Kesempurnaan permainan Spanyol tak lepas
pula dari antiklimaks yang ditunjukkan Italia. Skuad Cesare Prandelli
tampil di bawah standar setelah tampil cantik dan efektif untuk
menundukkan Jerman 2-1 di semifinal. Kekhawatiran banyak orang soal
kebugaran fisik yang terkuras habis pun terlihat nyata di lapangan.
Barisan
pertahanan gagal berkonsentrasi merapatkan barisan, Daniele De Rossi
serta Claudio Marchisio juga terlihat lelah dengan sejumlah umpannya
yang tak lagi seakurat melawan Jerman. Fisik yang anjlok dan kelelahan
hebat yang dialami Gli Azzurri menjalar ke otot kaki 2 pemainnya.
Bek
tengah Giorgio Chiellini hanya mampu bertahan 21 menit di lapangan
akibat cedera hamstring. Sedangkan Thiago Motta hanya dapat bermain
selama lima menit setelah menggantikan Ricardo Montolivo pada menit
ke-56 lantaran cedera dan membuat Italia harus tampil dengan 10 pemain
di sisa waktu karena kuota pergantian 3 pemain telah habis.
Yang
dialami Italia ini seperti mengamini keluhan pelatih Rafa Benitez ketika
masih menangani Liverpool. "Anda sudah menyiapkan strategi matang
sebelum pertandingan. Ketika pertandingan sudah berjalan, ada pemain
Anda yang cedera sampai harus digantikan sehingga strategi yang telah
disiapkan menjadi tak berguna. Anda terpaksa menyusun ulang strategi
bermain dengan materi seadanya," kata Benitez yang kini tengah
menganggur setelah dipecat Inter Milan pada Desember 2010.
Andrea
Pirlo, roh serangan Italia, juga hanya mendapat ruang gerak yang
sempit. Xabi Alonso tidak pernah menjauh darinya. Gelandang bertahan
Real Madrid ini tak mau mengulangi kesalahan Toni Kroos (Jerman) yang
selalu meninggalkan Pirlo. Alhasil, Pirlo pun kesulitan melepas
umpan-umpan ajaibnya. Apalagi Sergio Ramos dan Gerard Pique tak pernah
membiarkan duet striker Antonio Cassano dan Mario Balotelli berkeliaran
bebas untuk menerima umpan Pirlo atau Montolivo.
Singkatnya,
Spanyol terkesan mengikuti Italia untuk bermain efektif dan sesempurna
mungkin dengan filosofi yang tentu saja berbeda serta pressure kuat.

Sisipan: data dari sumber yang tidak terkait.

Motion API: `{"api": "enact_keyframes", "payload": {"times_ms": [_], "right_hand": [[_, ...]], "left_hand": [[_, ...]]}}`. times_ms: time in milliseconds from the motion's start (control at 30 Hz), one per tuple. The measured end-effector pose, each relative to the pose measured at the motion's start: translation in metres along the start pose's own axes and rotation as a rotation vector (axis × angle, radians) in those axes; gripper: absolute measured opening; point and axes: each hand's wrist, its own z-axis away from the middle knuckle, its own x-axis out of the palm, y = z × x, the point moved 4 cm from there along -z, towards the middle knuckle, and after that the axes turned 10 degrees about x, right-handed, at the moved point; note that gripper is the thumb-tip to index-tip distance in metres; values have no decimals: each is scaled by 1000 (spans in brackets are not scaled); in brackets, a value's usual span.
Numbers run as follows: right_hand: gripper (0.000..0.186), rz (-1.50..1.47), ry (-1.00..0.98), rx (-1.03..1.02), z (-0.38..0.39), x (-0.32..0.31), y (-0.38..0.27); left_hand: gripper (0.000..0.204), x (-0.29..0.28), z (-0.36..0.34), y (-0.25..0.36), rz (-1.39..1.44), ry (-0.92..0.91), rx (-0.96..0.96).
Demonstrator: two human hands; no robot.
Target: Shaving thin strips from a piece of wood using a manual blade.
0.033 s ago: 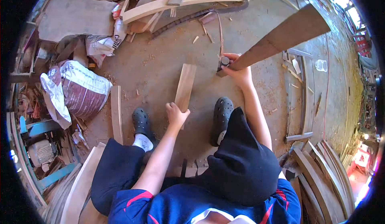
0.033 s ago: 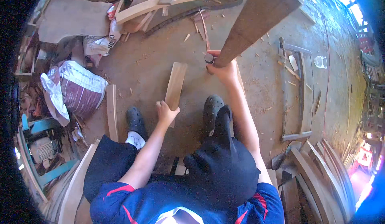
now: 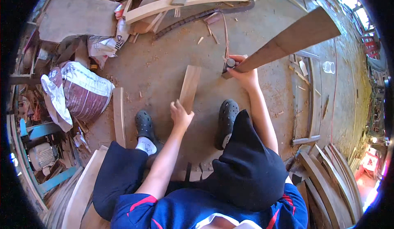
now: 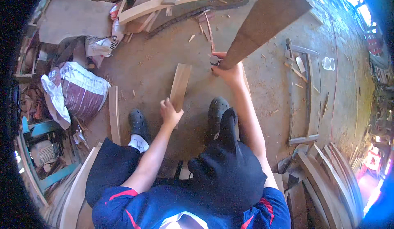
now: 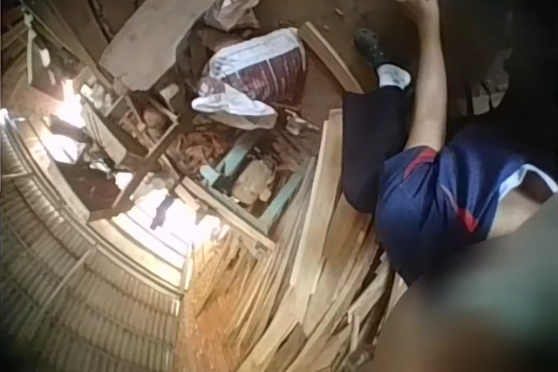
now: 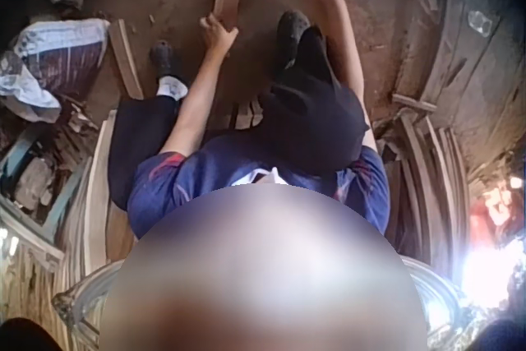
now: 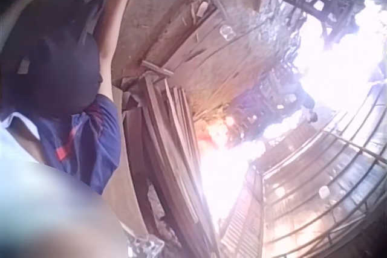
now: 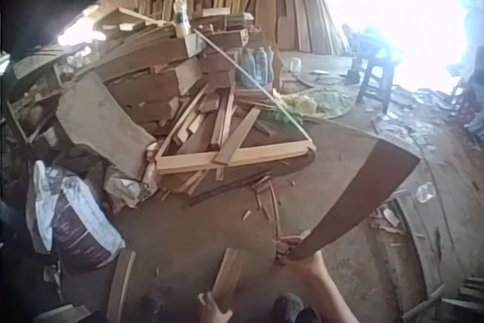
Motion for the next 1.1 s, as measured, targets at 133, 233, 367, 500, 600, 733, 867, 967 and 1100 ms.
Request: {"api": "enact_keyframes", "payload": {"times_ms": [133, 233, 367, 500, 600, 733, 867, 967, 1100], "right_hand": [[44, 38, -24, -12, 1, 3, 1], [42, 98, -25, -41, -3, 6, 4], [35, -51, -48, -115, -5, 0, 7], [25, -233, -13, -76, -3, -5, 13], [19, -174, 14, -42, -4, -10, 12], [17, -34, 54, -52, 0, -25, 6], [16, 13, 152, -52, 10, -45, 7], [15, -12, 215, -64, 23, -56, 12], [17, -83, 238, -116, 45, -62, 20]], "left_hand": [[75, -10, -44, 80, 309, 109, 288], [67, -17, -79, 141, 568, 136, 507], [50, -24, -110, 172, 623, 5, 559], [35, -27, -111, 165, 612, 29, 623], [36, -27, -104, 141, 574, 195, 654], [33, -14, -100, 84, 862, 309, 450], [33, 13, -108, 24, 1153, 352, 101], [28, 28, -106, -9, 1236, 396, -145], [23, 28, -88, -40, 1134, 393, -449]]}}
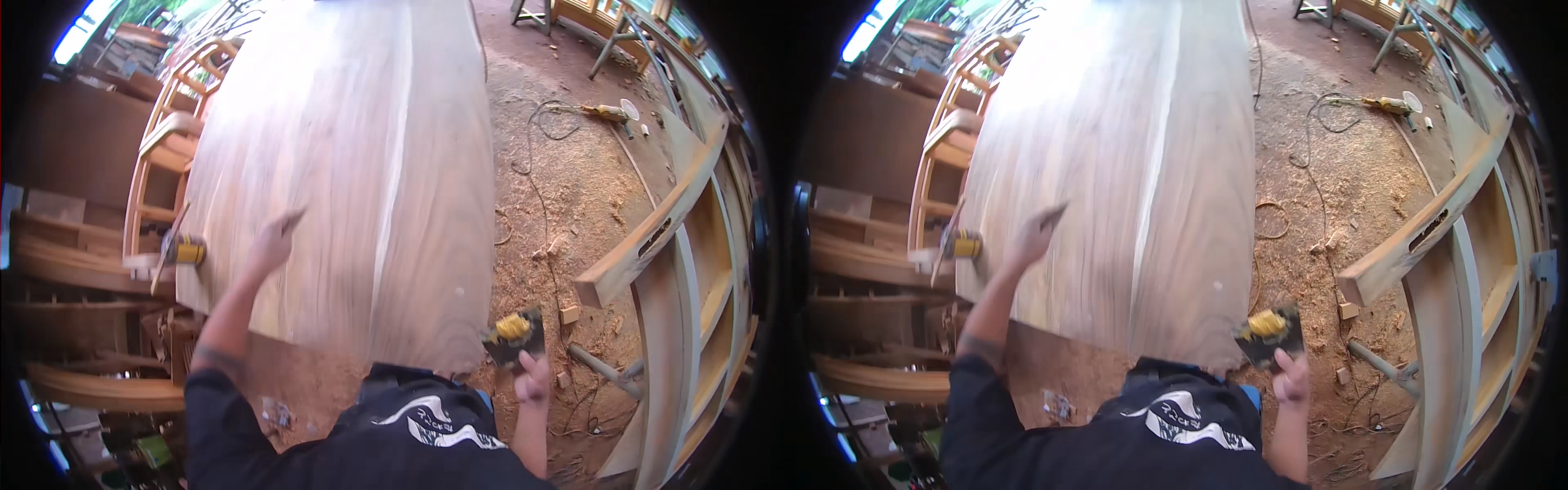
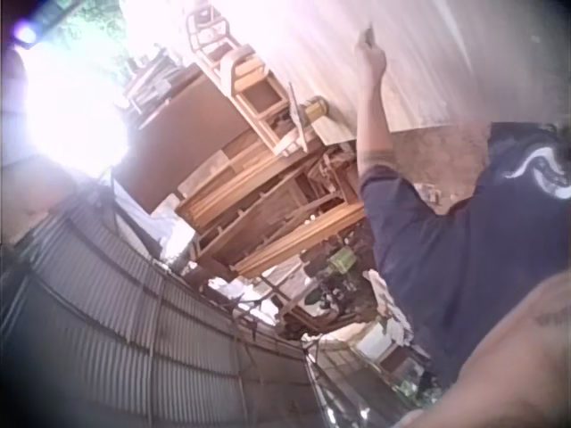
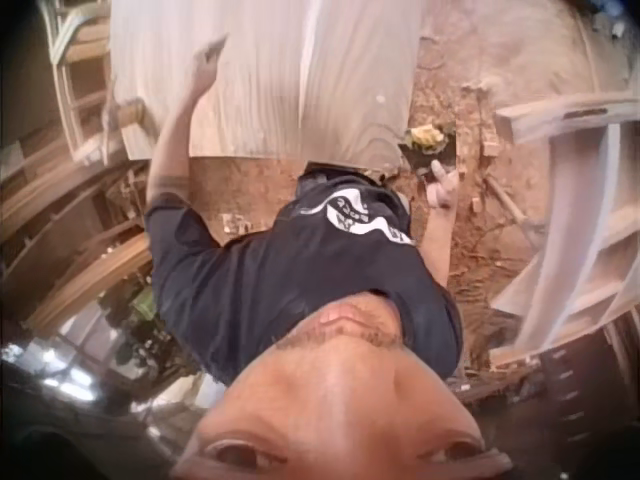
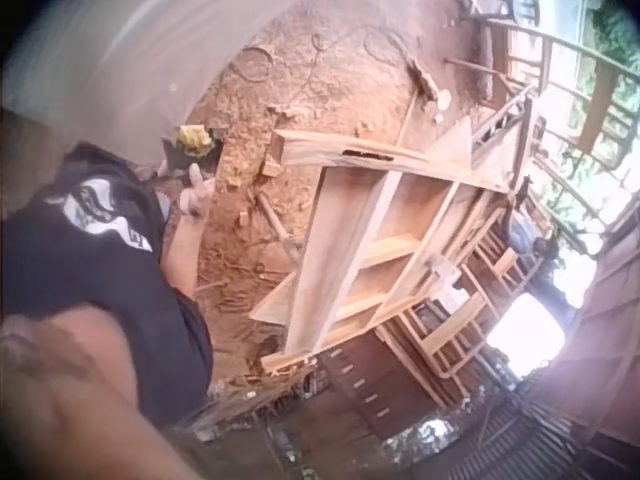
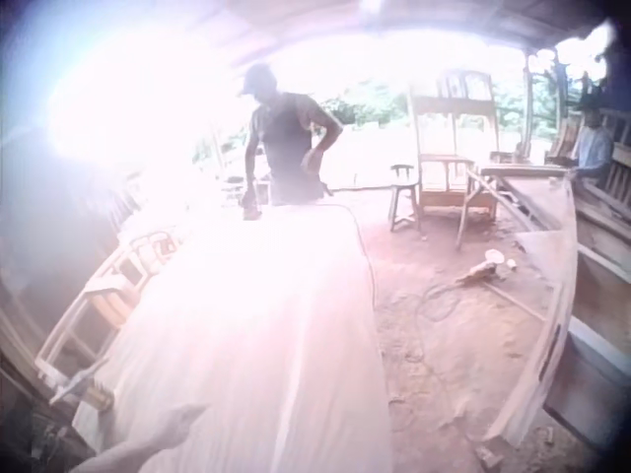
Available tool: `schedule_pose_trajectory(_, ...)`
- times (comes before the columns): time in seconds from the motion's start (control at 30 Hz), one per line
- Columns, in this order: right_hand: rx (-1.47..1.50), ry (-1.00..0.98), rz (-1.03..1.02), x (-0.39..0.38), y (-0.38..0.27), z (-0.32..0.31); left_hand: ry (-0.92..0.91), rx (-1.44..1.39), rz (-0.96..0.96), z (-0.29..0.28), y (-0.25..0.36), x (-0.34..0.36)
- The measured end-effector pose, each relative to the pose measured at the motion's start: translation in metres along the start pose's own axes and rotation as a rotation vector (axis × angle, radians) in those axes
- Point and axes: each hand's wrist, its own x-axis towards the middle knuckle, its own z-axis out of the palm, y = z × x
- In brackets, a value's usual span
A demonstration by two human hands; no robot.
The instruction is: The person sands the surface of a wooden table using sandpaper and applies a yellow substance from a can onto the wood with a scraper.
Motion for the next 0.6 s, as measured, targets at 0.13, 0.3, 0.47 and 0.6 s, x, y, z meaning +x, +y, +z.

Italia melakukannya di semifinal dan Spanyol, yang ditahan 1-1 oleh
Italia di penyisihan Grup C, menunjukkannya di final. Del Bosque pun
mendemonstrasikan dirinya sebagai ahli strategi bermental juara.
Pelatih
berusia 61 tahun ini sudah menjuarai Liga Champions (bersama Real
Madrid), Piala Dunia 2010 dan Piala Eropa 2012. Dia pelatih pertama yang
mampu mencetak rekor bergengsi tersebut.
"Kami menghadapi tim
hebat dan mereka juara dunia. Spanyol mencetak sejarah dan pantas. Kami
sudah melawan mereka di babak grup saat kami masih segar bugar.
Sekarang, di saat kami kelelahan, mereka justru makin kuat. Kali ini
mereka mendominasi kami dan kami harus memberi selamat," pungkas
Prandelli dalam jumpa pers selepas laga final.
Del Bosque dan
Spanyol mencatat prestasi yang belum pernah dicapai pelatih dan negara
lain. Sebuah pencapaian tertinggi yang patut diapresiasi.